> **What you are asked to do**
Give back exactly the lines of the material below, starting with the line with "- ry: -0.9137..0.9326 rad" and going on through the line with "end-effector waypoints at".

> **Task input**
▽

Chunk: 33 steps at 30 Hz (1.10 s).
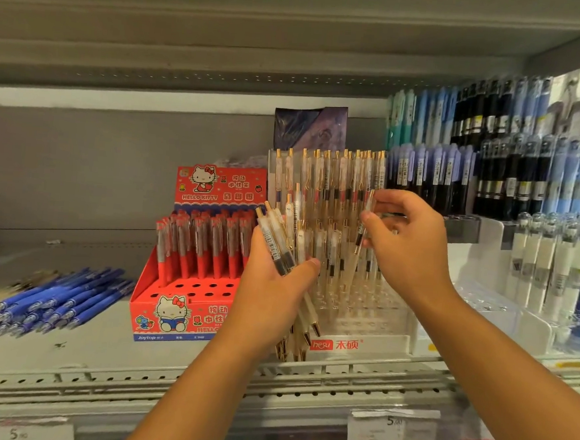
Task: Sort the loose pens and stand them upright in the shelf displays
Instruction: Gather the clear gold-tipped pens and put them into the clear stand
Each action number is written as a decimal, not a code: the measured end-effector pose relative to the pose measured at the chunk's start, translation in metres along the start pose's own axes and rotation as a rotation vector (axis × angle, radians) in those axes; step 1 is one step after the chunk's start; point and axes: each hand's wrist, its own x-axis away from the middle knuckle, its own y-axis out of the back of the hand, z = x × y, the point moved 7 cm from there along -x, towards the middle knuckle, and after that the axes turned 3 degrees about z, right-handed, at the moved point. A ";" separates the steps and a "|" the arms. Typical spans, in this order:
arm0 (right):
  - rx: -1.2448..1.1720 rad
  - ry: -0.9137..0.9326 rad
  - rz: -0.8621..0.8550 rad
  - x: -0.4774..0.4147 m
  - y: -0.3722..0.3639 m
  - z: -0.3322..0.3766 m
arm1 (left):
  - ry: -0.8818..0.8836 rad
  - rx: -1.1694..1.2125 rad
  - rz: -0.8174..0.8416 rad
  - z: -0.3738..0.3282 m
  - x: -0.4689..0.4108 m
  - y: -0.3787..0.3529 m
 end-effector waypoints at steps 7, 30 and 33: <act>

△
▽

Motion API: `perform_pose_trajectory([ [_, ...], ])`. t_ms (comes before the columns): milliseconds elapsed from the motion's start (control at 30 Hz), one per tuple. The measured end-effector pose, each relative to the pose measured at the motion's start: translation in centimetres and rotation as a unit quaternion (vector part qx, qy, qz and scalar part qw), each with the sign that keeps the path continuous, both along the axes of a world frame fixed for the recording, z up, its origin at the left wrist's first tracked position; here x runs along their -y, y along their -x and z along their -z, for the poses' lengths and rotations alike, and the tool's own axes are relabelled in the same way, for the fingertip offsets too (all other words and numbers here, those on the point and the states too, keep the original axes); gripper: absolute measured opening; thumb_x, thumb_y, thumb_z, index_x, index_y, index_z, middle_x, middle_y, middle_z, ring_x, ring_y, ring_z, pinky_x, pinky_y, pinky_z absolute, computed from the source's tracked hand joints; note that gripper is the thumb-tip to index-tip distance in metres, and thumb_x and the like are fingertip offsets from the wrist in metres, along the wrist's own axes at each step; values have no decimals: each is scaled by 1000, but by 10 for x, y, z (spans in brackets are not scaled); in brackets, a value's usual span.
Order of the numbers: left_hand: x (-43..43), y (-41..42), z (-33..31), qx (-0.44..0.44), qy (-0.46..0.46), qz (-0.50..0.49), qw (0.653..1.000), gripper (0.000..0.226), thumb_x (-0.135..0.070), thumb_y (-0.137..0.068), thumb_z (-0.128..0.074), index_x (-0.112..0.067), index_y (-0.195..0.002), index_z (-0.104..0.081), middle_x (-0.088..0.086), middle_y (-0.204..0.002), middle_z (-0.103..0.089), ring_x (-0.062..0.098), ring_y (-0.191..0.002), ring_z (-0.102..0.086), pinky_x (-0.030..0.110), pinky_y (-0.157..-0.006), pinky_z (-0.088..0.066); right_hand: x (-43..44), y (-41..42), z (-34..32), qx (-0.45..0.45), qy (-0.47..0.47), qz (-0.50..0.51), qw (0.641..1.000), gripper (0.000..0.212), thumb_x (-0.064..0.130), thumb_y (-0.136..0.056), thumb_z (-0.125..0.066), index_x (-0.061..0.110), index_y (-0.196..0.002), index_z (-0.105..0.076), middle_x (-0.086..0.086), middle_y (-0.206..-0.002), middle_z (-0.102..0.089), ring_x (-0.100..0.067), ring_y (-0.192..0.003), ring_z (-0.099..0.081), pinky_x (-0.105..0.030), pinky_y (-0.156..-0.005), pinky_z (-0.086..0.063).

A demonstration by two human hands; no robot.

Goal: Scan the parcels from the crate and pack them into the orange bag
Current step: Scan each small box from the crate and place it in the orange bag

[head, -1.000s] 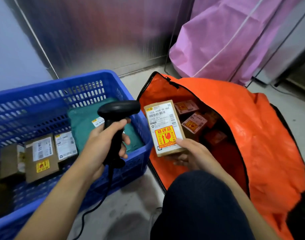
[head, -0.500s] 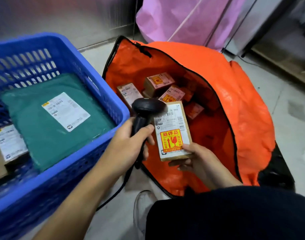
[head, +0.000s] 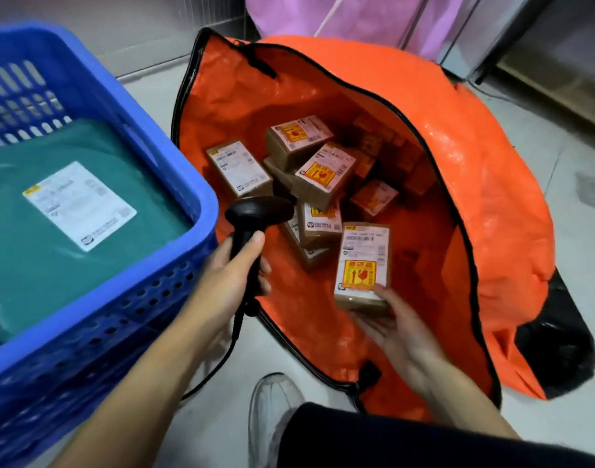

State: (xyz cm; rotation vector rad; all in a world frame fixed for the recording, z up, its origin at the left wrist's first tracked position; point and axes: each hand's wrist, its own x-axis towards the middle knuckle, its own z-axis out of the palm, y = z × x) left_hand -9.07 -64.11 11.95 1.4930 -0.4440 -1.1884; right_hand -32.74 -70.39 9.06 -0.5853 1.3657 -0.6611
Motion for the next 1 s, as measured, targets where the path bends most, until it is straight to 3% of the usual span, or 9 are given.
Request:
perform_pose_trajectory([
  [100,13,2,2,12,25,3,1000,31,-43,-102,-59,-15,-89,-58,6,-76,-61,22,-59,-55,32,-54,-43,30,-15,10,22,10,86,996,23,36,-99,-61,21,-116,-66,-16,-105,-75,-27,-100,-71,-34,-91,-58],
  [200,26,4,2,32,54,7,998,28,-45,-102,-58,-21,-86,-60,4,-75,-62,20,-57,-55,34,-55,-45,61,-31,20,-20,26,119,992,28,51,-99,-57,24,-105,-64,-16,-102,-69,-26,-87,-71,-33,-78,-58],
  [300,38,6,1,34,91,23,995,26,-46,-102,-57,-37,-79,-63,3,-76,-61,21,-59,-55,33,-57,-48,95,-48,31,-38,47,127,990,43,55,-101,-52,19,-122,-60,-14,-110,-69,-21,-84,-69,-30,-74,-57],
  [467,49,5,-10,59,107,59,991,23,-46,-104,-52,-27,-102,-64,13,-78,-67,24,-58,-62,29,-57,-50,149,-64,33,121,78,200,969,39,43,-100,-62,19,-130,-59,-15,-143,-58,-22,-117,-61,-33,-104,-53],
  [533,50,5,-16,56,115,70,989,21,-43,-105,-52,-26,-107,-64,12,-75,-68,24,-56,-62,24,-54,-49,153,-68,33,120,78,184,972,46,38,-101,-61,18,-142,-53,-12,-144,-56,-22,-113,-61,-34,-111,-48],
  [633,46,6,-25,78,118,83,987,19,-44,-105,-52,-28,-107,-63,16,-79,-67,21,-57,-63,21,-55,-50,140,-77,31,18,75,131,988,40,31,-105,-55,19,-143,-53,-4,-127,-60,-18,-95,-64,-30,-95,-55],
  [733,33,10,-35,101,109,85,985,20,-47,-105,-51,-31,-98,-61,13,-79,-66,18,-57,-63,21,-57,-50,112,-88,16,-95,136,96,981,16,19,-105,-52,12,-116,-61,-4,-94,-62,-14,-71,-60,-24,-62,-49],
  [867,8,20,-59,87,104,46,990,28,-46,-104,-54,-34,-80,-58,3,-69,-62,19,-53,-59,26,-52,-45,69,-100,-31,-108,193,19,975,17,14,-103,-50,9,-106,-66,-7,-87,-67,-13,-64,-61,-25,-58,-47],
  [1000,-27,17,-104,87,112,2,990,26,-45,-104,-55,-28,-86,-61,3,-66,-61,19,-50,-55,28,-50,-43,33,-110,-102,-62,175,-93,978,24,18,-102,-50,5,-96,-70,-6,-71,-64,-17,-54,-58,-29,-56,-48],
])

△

> **Completed exercise**
  - ry: -0.9137..0.9326 rad
  - rz: -0.8621..0.8550 rad
  - x: -0.4774..0.4147 m
  - y: -0.3722..0.3639 m
  - z: -0.3322..0.3766 m
arm1 (left):
  - ry: -0.8818..0.8836 rad
  - rx: -1.1694..1.2125 rad
  - rz: -0.8174..0.8416 rad
  - z: -0.3738..0.3282 m
  - x: -0.4689..0.4108 m
  - y: -0.3787..0.3529 m
 end-effector waypoints at steps 7, 30 and 33: <act>

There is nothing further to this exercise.